For each line below with the word "right", write out a copy.

---------- Records shown ----------

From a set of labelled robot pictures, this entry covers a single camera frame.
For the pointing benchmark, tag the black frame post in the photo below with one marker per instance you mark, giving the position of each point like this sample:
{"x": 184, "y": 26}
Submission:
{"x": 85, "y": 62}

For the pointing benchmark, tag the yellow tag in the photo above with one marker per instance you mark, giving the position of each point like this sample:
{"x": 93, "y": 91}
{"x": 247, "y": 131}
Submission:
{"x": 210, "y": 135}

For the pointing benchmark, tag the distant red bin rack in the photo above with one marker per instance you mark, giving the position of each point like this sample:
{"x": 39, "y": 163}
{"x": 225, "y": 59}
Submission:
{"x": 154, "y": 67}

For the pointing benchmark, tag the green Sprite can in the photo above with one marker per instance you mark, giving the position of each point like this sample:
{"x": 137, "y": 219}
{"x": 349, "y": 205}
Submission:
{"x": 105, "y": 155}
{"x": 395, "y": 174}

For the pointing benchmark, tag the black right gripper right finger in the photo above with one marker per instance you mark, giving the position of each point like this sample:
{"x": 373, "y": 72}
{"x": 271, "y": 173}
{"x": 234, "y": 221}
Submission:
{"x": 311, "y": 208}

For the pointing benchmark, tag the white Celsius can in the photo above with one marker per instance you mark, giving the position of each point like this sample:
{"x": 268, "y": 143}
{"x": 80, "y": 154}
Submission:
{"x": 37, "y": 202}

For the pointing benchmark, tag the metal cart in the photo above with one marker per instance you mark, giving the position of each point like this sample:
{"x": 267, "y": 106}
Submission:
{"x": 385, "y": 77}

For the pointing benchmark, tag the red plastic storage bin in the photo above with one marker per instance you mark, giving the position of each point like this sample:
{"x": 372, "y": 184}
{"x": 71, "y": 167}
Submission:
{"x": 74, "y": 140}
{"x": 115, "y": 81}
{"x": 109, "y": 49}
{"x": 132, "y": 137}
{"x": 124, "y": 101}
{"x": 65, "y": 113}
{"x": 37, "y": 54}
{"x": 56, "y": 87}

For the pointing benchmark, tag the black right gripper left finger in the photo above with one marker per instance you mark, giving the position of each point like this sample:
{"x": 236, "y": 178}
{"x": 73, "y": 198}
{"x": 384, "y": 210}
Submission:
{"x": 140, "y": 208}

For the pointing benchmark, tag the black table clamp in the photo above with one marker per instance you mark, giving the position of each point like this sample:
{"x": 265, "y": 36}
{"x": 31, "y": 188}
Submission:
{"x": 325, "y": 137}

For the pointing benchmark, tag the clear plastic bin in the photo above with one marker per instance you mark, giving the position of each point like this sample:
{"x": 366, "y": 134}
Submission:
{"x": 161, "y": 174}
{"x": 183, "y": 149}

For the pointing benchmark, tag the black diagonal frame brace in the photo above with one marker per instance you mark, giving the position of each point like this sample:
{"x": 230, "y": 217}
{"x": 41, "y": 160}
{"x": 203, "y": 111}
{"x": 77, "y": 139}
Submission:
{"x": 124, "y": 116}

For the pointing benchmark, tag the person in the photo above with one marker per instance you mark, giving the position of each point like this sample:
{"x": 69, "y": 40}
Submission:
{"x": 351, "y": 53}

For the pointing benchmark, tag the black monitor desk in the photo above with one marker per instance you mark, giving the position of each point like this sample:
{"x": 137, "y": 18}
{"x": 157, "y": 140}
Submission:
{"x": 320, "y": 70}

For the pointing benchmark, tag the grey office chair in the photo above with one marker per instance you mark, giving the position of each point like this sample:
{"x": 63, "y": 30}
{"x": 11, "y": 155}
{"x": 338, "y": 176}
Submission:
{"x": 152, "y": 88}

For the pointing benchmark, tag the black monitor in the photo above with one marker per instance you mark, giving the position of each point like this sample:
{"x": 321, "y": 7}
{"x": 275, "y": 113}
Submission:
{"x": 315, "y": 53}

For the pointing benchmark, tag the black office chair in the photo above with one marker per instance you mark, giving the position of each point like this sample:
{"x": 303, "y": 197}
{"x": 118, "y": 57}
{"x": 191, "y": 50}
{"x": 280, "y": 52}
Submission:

----------

_Expected output_:
For the pointing benchmark, tag the black right gripper right finger in the photo above with one marker per instance you mark, giving the position of each point like this sample:
For the pointing benchmark, tag the black right gripper left finger in the photo above with one marker per instance you mark, giving the position of each point like this sample:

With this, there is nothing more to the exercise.